§ INSTRUCTIONS TO FOLLOW: Pull out of the data below the stretch of lines bounded by the one containing "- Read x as" and the one containing "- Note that", both bounds included, unchanged.

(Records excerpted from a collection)
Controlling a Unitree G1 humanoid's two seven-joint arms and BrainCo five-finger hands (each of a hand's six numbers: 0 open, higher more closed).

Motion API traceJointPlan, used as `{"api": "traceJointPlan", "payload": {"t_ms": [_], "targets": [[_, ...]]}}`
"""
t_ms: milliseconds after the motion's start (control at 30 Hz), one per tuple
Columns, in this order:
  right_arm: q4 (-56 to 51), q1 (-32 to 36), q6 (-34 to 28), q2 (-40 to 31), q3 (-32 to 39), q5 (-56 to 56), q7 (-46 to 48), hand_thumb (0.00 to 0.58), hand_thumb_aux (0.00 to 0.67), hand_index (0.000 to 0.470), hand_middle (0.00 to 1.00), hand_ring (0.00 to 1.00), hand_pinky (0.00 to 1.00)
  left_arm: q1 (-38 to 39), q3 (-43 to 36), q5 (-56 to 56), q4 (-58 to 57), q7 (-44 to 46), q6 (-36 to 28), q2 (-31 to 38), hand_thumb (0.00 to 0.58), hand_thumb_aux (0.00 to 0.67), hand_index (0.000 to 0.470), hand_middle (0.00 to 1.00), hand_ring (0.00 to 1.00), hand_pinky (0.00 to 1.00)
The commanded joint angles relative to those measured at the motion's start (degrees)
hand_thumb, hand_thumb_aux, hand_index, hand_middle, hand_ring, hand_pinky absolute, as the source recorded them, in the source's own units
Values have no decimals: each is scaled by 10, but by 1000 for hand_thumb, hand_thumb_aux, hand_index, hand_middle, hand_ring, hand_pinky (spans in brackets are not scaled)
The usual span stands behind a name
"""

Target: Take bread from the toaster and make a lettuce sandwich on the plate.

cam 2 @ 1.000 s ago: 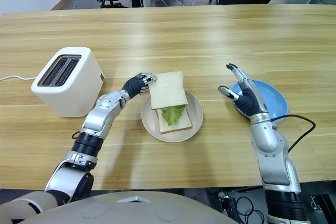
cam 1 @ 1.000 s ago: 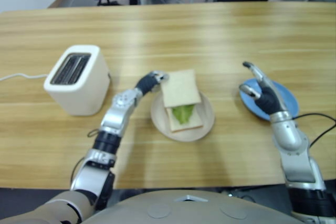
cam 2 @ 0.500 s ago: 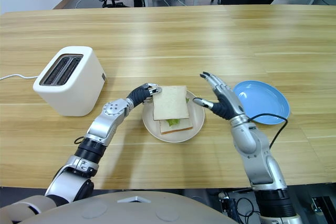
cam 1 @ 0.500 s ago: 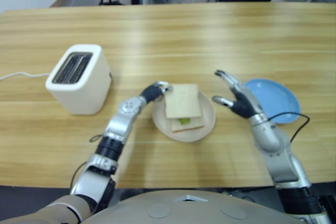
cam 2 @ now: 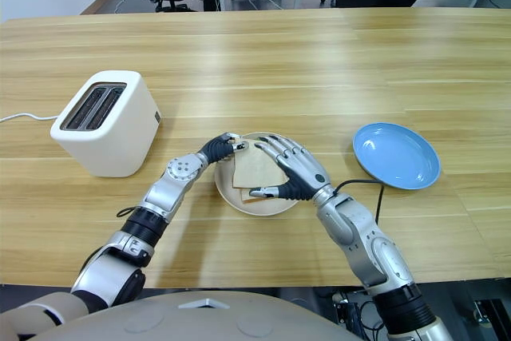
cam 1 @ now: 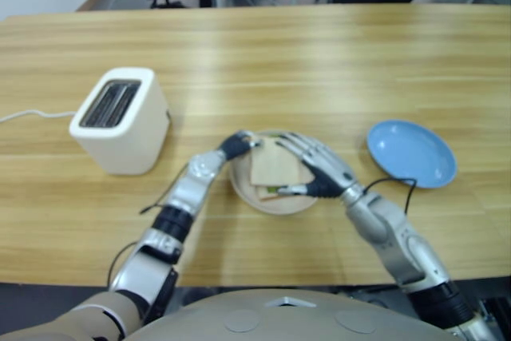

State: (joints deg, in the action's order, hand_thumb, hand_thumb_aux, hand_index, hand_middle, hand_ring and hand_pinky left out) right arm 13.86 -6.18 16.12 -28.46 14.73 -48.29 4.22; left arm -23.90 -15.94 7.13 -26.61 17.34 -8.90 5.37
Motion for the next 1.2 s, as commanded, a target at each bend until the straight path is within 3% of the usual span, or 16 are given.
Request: {"api": "traceJointPlan", "payload": {"t_ms": [33,200,233,267,300,333,400,433,467,500,733,767,800,833,1200], "targets": [[-15,7,4,-15,36,-55,8,0,0,0,0,0,0,1,-3,13,-60,-6,2,-3,580,670,460,1000,1000,1000],[-62,26,-9,-25,81,-108,33,27,16,11,0,0,0,3,-8,19,-70,-3,10,-3,580,670,460,1000,1000,1000],[-75,29,-13,-26,90,-115,41,104,63,43,0,0,0,4,-8,20,-72,-3,11,-3,580,670,460,1000,1000,1000],[-87,32,-18,-25,98,-121,51,104,63,43,0,0,0,5,-8,21,-72,-2,12,-3,580,670,460,1000,1000,1000],[-100,34,-24,-25,107,-126,61,179,113,78,0,0,0,6,-8,23,-70,-1,12,-3,580,670,460,1000,1000,1000],[-113,34,-32,-24,114,-128,75,216,139,96,0,0,0,8,-7,24,-67,-1,12,-3,580,670,460,1000,1000,1000],[-144,28,-55,-31,128,-134,121,175,110,76,0,0,0,11,-7,25,-61,1,10,-2,580,670,460,1000,1000,1000],[-155,21,-69,-37,133,-141,142,45,26,18,0,0,0,12,-7,25,-57,2,10,-2,580,670,460,1000,1000,1000],[-161,17,-79,-42,136,-146,154,45,26,18,0,0,0,12,-7,25,-55,3,9,-2,580,670,460,1000,1000,1000],[-165,11,-88,-47,137,-144,167,0,0,0,0,0,0,13,-6,26,-51,4,8,0,580,670,460,1000,1000,1000],[-133,-18,-111,-59,138,-101,199,0,0,0,0,0,0,23,-17,57,-6,-5,17,23,580,670,460,1000,1000,1000],[-129,-20,-112,-61,139,-94,203,0,0,0,0,0,0,25,-18,68,9,-15,20,31,0,0,0,655,655,655],[-126,-21,-113,-62,139,-91,205,0,0,0,0,0,0,26,-19,81,25,-28,21,38,0,0,0,655,655,655],[-122,-24,-113,-63,140,-86,207,0,0,0,0,0,0,25,-17,98,42,-47,20,47,0,0,0,0,0,0],[-116,-23,-121,-64,149,-70,210,0,0,0,0,0,0,23,1,298,218,-217,-8,138,0,0,0,0,0,0]]}}
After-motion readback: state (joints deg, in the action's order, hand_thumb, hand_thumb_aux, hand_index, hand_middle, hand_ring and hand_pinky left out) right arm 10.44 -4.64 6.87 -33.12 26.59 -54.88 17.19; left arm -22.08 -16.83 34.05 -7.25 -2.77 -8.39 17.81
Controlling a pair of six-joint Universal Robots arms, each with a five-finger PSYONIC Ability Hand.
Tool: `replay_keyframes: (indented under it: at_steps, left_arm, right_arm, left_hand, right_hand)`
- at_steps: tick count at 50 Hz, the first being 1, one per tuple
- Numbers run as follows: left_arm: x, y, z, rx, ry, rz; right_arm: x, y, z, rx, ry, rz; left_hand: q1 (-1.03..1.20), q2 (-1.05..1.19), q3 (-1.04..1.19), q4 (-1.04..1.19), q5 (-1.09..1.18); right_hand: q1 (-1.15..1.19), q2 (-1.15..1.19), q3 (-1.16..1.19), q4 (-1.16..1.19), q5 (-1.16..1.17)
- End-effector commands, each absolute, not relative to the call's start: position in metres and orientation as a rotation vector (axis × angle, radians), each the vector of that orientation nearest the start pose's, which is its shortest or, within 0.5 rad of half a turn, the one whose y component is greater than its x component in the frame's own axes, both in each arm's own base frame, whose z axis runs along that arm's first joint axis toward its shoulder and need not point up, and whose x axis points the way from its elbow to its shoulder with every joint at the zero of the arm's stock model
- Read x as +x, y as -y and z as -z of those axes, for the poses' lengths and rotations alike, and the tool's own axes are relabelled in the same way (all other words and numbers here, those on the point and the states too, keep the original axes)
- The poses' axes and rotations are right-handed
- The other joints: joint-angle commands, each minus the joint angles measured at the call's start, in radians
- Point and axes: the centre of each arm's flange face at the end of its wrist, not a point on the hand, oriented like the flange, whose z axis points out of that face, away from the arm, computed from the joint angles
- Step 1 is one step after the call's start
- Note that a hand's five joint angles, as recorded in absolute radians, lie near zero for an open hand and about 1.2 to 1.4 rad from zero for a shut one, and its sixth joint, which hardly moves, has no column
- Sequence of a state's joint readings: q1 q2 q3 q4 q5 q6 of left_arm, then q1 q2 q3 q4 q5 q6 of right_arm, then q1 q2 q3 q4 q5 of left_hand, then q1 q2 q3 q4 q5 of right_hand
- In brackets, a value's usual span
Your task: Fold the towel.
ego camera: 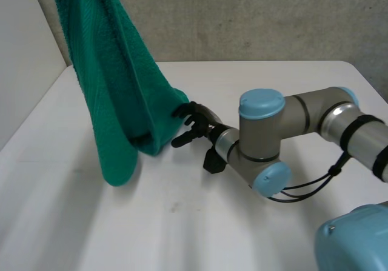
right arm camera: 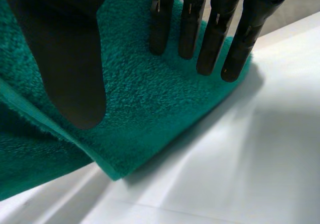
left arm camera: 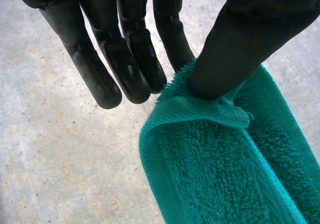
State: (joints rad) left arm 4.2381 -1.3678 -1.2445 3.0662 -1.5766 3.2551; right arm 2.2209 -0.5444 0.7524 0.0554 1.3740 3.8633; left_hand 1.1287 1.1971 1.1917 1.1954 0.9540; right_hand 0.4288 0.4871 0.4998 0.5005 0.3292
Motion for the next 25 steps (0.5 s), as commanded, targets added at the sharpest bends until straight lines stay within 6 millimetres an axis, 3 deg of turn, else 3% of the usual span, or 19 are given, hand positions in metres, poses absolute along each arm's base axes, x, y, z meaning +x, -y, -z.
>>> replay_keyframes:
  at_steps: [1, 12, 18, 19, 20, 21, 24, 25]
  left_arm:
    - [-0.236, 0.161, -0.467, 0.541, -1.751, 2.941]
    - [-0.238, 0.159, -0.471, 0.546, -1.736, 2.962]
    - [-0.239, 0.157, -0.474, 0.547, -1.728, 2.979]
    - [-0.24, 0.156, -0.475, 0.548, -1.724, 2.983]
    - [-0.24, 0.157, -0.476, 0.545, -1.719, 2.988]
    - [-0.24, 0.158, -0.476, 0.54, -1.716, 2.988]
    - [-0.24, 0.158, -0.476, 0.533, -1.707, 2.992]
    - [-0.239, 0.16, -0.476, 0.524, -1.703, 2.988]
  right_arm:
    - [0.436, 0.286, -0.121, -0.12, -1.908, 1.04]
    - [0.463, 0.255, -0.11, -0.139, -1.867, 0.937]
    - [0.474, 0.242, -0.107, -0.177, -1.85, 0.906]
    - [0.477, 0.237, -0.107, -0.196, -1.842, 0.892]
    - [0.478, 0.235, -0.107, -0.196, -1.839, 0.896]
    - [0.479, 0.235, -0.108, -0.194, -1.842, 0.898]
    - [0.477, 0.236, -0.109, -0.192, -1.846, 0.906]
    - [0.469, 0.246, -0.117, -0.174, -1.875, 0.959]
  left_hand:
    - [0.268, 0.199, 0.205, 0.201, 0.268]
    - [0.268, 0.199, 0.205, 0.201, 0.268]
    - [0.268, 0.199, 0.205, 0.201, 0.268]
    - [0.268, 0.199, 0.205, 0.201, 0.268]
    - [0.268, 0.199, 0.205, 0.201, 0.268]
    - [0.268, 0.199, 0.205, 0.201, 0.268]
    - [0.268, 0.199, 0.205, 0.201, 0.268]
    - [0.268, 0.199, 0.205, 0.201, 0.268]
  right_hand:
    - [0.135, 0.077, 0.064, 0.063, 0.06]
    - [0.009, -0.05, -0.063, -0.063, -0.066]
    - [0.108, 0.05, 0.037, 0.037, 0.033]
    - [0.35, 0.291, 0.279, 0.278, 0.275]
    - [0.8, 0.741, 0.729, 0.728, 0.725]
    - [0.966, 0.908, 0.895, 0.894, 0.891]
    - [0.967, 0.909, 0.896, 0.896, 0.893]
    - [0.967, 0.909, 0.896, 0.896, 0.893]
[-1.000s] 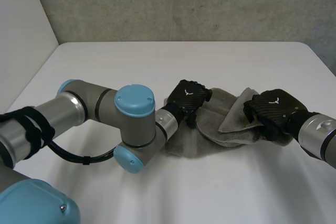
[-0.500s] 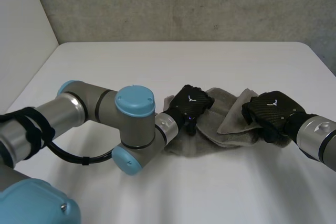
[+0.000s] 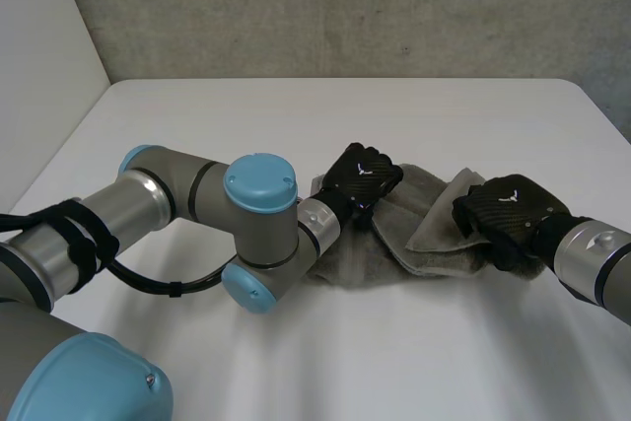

§ ANSWER BOX:
- Read x as +x, y as -y and z as -z of those axes, for the poses' lengths and rotations alike, and the tool's own axes are relabelled in the same way (all other words and numbers here, those on the point and the states too, keep the original axes)
- The poses' axes and rotations are right-handed
- The other joints: joint-angle commands, each minus the joint angles measured at the call's start, in radians
- Point and axes: the centre of each arm's flange face at the end of its wrist, not a point on the hand, oriented like the flange, whose z axis points out of that face, away from the arm, computed from the joint angles
- Step 1 is one step after the call's start
- Note that a hand's five joint angles, as recorded in absolute radians, lie near zero for an open hand and about 1.2 to 1.4 rad from zero for a shut one, and its sixth joint, which hardly moves, has no column

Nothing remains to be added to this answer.